Acute Compartment Syndrome Which Causes Rhabdomyolysis by Carbon Monoxide Poisoning and Sciatic Nerve Injury Associated with It: A Case Report

Affiliations
Case Reports

Acute Compartment Syndrome Which Causes Rhabdomyolysis by Carbon Monoxide Poisoning and Sciatic Nerve Injury Associated with It: A Case Report

Jung-Woo Ji. Hip Pelvis. 2017 Sep.

Abstract

Rhabdomyolysis is most frequently caused by soft tissue injury with trauma to the extremities. Non-traumatic rhabdomyolysis may be caused by alcohol or drug abuse, infection, collagen disease, or intensive exercise, but incidence is low. In particular, rhabdomyolysis resulting from carbon monoxide poisoning is especially rare. If caught before death, carbon monoxide poisoning has been shown to cause severe muscle necrosis and severe muscle damage leading to acute renal failure. In cases of carbon-monoxide-induced rhabdomyolsis leading to acute compartment syndrome in the buttocks and sciatic nerve injury are rare.
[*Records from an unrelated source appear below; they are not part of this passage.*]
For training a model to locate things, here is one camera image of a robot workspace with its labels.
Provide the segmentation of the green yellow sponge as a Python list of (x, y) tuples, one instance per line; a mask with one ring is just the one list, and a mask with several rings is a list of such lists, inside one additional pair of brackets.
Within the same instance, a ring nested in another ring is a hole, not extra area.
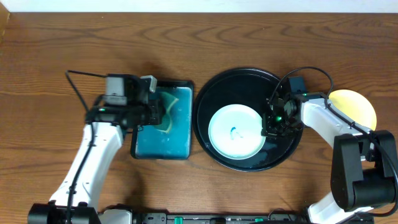
[(172, 115), (170, 114), (173, 106), (178, 102), (178, 98), (167, 92), (160, 92), (159, 99), (165, 109), (165, 114), (162, 116), (162, 122), (154, 126), (154, 128), (163, 133), (169, 133), (172, 129)]

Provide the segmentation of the light blue plate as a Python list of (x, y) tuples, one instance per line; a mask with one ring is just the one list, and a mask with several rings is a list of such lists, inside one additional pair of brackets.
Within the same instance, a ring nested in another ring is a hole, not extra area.
[(211, 145), (223, 157), (248, 159), (257, 154), (266, 138), (261, 135), (262, 118), (254, 109), (239, 104), (220, 108), (210, 119)]

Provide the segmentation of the yellow plate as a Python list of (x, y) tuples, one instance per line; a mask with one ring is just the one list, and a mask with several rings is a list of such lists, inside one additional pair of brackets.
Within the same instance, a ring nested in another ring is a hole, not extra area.
[(362, 126), (376, 129), (377, 116), (367, 98), (352, 90), (333, 91), (329, 99), (334, 106)]

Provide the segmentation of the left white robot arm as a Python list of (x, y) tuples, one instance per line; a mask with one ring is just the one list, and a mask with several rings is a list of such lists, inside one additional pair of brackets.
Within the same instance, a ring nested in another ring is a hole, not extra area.
[(160, 124), (164, 114), (160, 100), (93, 106), (86, 114), (83, 139), (68, 174), (47, 203), (33, 204), (28, 223), (132, 223), (133, 211), (122, 205), (98, 212), (102, 187), (127, 130)]

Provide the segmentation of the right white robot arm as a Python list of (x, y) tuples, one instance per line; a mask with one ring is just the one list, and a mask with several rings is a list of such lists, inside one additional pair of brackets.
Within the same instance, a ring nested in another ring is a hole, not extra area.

We have experience treating patients with acute compartment syndrome due to rhabdomyolysis following carbon monoxide poisoning. We report the characteristic features of muscle necrosis observed during a decompression operation and magnetic resonance imaging findings with a one-year follow-up in addition to a review of the literature.

Keywords: Carbon monoxide poisoning; Gluteal compartment syndrome; Magnetic resonance imaging; Rhabdomyolysis; Sciatic neuropathy.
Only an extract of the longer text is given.